Jeunesse au soleil: une distribution de fournitures scolaires plus utile que jamais

MONTRÉAL — À l’approche de la rentrée scolaire, des centaines d’enfants ont reçu des sacs à dos remplis de fournitures lors d’une distribution de Jeunesse au Soleil, qui a été obligé de refuser certaines familles en raison de la très forte demande.

Plusieurs enfants accompagnés de leurs parents étaient présents samedi après-midi sur le stationnement des locaux de l’organisme situés sur l’avenue du Parc, à Montréal.

Sourire aux lèvres, ils ont pu choisir eux-mêmes les stylos, cahiers, calculatrices ou encore sacs à dos dont ils se serviront toute l’année scolaire.

Parmi eux se trouvaient les filles de Liliane Lopez, qui vont faire leur rentrée en deuxième et sixième année.

«Toutes les années, c’est un petit peu difficile», a confié leur mère, qui s’inscrit depuis plusieurs années pour participer à la distribution.

«Ils sont vraiment généreux ici, puis je suis vraiment contente avec eux, ce sont des amours», a-t-elle ajouté.

L’organisme va distribuer plus de 800 sacs à dos remplis de fournitures scolaires cette fin de semaine, alors que 200 autres seront fournis directement à des écoles.

Un peu plus de la moitié des affaires scolaires sont prévues pour des élèves au primaire et le reste pour des enfants qui sont en secondaire.

Grâce aux dons reçus, Jeunesse au soleil a été en mesure d’acheter toutes les fournitures nécessaires pour la distribution, qui est organisée en fonction des listes que des écoles ou des professeurs leur transmettent.

Jorgen Ulloa-Aguilar, directeur des services d’urgence de Jeunesse au soleil, a indiqué qu’il est primordial de fournir des affaires neuves aux enfants.

«Ça donne un peu plus de dignité de pouvoir donner quelque chose de nouveau. La dernière chose que quelqu’un veut amener à l’école, ce sont des trucs usagés avec des tâches dessus», a-t-il souligné.

«Le but, c’est vraiment qu’ils rentrent à l’école avec les mêmes niveaux de possibilité que les autres enfants», a-t-il précisé.

Si l’événement existe depuis plusieurs années, il a quelque peu changé cette année, puisqu’il se déroule indépendamment de la distribution alimentaire.

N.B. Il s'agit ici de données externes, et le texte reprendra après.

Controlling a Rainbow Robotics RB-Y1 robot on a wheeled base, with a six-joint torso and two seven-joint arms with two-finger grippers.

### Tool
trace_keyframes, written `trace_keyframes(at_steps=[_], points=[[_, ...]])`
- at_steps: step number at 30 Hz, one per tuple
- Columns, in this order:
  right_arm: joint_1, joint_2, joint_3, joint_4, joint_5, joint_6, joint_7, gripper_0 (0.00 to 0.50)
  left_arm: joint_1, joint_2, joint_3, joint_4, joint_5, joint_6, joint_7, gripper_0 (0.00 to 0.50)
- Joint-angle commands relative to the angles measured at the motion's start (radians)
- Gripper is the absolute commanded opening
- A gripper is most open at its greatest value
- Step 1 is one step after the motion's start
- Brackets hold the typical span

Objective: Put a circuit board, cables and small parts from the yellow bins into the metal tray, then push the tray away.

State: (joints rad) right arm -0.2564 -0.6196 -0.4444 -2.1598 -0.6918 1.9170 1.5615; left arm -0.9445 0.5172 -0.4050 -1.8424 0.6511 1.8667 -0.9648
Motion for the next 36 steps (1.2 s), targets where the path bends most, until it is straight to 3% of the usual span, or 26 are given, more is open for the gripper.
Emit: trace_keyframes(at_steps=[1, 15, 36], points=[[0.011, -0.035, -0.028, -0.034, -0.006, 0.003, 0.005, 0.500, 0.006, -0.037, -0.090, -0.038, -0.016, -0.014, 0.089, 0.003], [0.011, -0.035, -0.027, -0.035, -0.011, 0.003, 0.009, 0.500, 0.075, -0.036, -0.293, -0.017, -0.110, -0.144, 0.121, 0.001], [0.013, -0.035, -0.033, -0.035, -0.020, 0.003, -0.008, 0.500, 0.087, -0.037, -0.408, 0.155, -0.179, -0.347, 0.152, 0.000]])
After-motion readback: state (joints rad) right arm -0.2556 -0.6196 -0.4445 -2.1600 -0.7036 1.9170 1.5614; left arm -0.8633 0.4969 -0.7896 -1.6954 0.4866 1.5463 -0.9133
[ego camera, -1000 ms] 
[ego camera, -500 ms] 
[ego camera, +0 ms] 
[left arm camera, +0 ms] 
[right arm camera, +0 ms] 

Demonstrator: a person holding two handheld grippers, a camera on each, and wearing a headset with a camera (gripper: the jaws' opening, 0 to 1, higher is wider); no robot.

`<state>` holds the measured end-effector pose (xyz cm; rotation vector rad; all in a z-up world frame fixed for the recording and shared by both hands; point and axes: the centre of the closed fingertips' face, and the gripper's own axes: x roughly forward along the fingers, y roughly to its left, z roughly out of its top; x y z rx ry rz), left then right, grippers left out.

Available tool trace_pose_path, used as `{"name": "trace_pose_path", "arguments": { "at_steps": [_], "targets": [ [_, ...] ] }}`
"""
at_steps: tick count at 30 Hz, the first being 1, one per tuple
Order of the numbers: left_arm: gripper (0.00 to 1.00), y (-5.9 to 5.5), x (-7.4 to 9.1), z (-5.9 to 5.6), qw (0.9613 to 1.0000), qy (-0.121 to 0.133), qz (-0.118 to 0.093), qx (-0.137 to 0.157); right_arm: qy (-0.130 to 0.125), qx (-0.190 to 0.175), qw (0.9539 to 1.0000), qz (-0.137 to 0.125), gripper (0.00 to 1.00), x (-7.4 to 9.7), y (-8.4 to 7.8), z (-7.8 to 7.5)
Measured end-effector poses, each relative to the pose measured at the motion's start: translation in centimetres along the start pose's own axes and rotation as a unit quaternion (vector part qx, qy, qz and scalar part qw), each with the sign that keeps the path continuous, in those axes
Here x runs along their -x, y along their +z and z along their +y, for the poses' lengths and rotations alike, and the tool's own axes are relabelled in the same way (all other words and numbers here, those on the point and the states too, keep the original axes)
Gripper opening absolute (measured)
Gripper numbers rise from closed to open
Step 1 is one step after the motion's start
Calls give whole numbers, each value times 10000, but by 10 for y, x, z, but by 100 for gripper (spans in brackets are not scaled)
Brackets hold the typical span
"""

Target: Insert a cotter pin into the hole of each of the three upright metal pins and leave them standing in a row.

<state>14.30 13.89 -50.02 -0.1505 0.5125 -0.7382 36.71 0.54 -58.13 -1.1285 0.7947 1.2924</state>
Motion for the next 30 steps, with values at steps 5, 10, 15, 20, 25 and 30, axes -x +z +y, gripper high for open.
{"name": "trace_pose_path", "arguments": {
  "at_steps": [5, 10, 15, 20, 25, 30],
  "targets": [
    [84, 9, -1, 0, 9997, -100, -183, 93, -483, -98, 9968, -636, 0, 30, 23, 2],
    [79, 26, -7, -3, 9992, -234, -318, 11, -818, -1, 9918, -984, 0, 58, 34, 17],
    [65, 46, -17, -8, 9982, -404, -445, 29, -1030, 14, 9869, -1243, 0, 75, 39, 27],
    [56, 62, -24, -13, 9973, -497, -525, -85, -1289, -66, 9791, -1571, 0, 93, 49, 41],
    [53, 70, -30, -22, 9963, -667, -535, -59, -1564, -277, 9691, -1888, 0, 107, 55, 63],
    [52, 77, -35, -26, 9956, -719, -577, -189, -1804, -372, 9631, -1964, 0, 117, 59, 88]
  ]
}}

Mais ce qu’a surtout remarqué M. Ulloa-Aguilar, c’est que la demande pour les fournitures a été très haute cette année.

«On a reçu des demandes en mars pour les fournitures et on n’avait pas encore commencé. Mais les gens ont tellement peur de perdre leur place qu’ils commencent très tôt à nous appeler», a-t-il expliqué.

Selon lui, l’organisme a reçu de 10 à 15 demandes par courriel par jour pour la période d’enregistrement qui s’est terminée à la mi-juillet.

L’organisation a d’ailleurs été dans l’obligation de dire non à certaines familles faute de place, mais elle a pu les réorienter vers d’autres organismes pour leur venir en aide.

M. Ulloa-Aguilar a également souligné l’importance de la présence d’une quarantaine de bénévoles cette fin de semaine pour pouvoir répondre à la demande.

«Si l’aide monétaire est importante, l’aide physique l’est aussi, a-t-il mentionné. Sans cette aide, on ne peut pas augmenter (le nombre de fournitures), même si on le veut.»